**AIM OF THE TASK:** Without omitting anything, write out the listing below precisely.

%%

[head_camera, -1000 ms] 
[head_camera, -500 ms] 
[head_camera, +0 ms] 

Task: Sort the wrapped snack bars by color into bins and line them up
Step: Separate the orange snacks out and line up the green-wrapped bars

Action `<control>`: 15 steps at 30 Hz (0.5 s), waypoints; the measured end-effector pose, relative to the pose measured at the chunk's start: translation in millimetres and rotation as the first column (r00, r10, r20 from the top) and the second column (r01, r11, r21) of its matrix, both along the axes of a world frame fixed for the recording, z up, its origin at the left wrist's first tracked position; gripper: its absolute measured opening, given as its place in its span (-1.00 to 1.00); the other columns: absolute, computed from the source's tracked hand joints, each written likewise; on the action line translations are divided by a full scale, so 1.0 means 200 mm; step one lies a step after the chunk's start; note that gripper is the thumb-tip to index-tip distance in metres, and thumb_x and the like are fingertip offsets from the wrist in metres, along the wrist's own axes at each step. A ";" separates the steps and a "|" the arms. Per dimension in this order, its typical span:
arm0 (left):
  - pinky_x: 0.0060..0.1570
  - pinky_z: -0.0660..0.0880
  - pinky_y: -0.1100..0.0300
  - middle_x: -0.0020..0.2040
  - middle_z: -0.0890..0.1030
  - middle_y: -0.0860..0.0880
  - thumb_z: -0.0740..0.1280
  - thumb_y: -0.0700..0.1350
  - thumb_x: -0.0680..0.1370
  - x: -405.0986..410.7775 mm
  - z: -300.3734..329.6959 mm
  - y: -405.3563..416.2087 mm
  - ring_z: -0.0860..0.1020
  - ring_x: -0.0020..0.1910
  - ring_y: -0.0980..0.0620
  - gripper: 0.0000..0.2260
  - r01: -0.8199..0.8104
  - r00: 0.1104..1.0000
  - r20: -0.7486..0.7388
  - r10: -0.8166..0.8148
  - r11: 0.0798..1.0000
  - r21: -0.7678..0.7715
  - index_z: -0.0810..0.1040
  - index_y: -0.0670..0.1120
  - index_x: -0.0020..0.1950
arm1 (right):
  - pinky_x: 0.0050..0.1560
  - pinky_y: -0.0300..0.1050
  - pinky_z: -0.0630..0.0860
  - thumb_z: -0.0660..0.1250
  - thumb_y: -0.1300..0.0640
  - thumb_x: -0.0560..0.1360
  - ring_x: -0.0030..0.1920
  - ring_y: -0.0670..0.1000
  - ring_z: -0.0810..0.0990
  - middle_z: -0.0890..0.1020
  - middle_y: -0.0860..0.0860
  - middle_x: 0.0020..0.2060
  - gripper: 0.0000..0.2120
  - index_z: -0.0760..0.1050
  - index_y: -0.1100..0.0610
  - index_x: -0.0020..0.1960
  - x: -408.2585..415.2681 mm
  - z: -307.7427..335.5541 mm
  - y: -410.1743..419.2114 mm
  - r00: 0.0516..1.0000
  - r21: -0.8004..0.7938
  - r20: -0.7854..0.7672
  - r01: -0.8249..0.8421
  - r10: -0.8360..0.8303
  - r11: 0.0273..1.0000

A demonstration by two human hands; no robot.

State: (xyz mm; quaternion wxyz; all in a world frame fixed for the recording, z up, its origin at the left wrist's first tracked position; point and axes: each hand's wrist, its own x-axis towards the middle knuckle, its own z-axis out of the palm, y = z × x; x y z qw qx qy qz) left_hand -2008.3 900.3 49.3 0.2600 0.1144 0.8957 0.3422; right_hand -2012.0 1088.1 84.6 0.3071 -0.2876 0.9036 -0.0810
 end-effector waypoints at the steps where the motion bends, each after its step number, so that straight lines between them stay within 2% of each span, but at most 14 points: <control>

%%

**ANSWER BELOW:**
[head_camera, -1000 ms] 
[head_camera, -500 ms] 
[head_camera, +0 ms] 

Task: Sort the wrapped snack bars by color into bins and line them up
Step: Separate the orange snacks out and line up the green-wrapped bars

Action `<control>`: 15 steps at 30 Hz (0.5 s), waypoints; the measured end-effector pose, relative to the pose measured at the chunk's start: translation in millimetres and rotation as the first column (r00, r10, r20 from the top) and the second column (r01, r11, r21) of its matrix, both along the axes of a world frame fixed for the recording, z up, its origin at the left wrist's first tracked position; gripper: its absolute measured opening, given as its place in its span (-1.00 to 1.00); the other columns: absolute, computed from the source's tracked hand joints, each written likewise; on the action line translations are divided by a full scale, so 1.0 means 200 mm; step one lies a step after the chunk's start; note that gripper is the thumb-tip to index-tip distance in metres, and thumb_x and the like are fingertip offsets from the wrist in metres, along the wrist's own axes at each step. A ";" separates the steps and a "|" the arms. Per dimension in this order, its typical span:
arm0 (left):
  - pinky_x: 0.0060..0.1570
  - pinky_z: -0.0660..0.0880
  - pinky_y: -0.1100..0.0300
  - middle_x: -0.0020..0.2040
  - middle_z: -0.0890..0.1030
  - middle_y: -0.0860..0.0880
  - thumb_z: -0.0740..0.1280
  - thumb_y: -0.0700..0.1350
  - thumb_x: -0.0680..0.1370
  - x: -405.0986..410.7775 mm
  - z: -300.3734..329.6959 mm
  - y: -405.3563..416.2087 mm
  - ring_z: -0.0860..0.1020
  - ring_x: -0.0020..0.1910
  - ring_y: -0.0980..0.0620
  - gripper: 0.0000..0.2260
  - r01: -0.8199..0.8104
  - r00: 0.1104..1.0000
  - r20: -0.7486..0.7388
  - r10: -0.8166..0.8148
  - r11: 0.0798..1.0000
  - r21: -0.7678..0.7715
  - index_z: -0.0810..0.1040
  - index_y: -0.0670..0.1120
  - index_x: -0.0020..0.1950
arm1 (right):
  - pinky_x: 0.0050..0.1560
  - pinky_y: -0.0300..0.1050
  - pinky_z: -0.0630..0.0860
  - thumb_z: -0.0660..0.1250
  - thumb_y: -0.1300..0.0640
  - thumb_x: -0.0560..0.1360
  - ring_x: -0.0030..0.1920
  - ring_y: -0.0670..0.1000
  - ring_z: -0.0810..0.0990
  - middle_z: -0.0890..0.1020
  - middle_y: -0.0860..0.0860
  - middle_x: 0.0020..0.2060
  - gripper: 0.0000..0.2120
  - index_z: -0.0760..0.1050
  - index_y: -0.1100..0.0610
  - index_x: -0.0020..0.1960
  - x: -408.2585..415.2681 mm
  - z: -307.7427..335.5541 mm
  - y: -410.1743..419.2114 mm
  - r00: 0.0516..1.0000
  - r21: -0.8004..0.7938
  - r20: -0.7854..0.7672
  - r01: -0.8249..0.8421
  - r10: -0.8360..0.8303
  - r11: 0.0273..1.0000

A demonstration by two human hands; no robot.

State: (xyz mm; quaternion wxyz; all in a world frame fixed for the recording, z up, its origin at the left wrist's first tracked position; point and axes: each hand's wrist, its own x-axis towards the middle knuckle, its own z-axis out of the palm, y = z × x; x y z qw qx qy qz) left_hand -2008.3 900.3 49.3 0.2600 0.1144 0.8957 0.3422; right_hand -2012.0 1088.1 84.6 0.3071 -0.2876 0.9036 -0.0810
 end-effector waypoints at the steps where the motion bends, each after its step number, so that straight lines between them stay within 2% of each span, but at most 14 points: <control>

Here the work on this exercise is complete.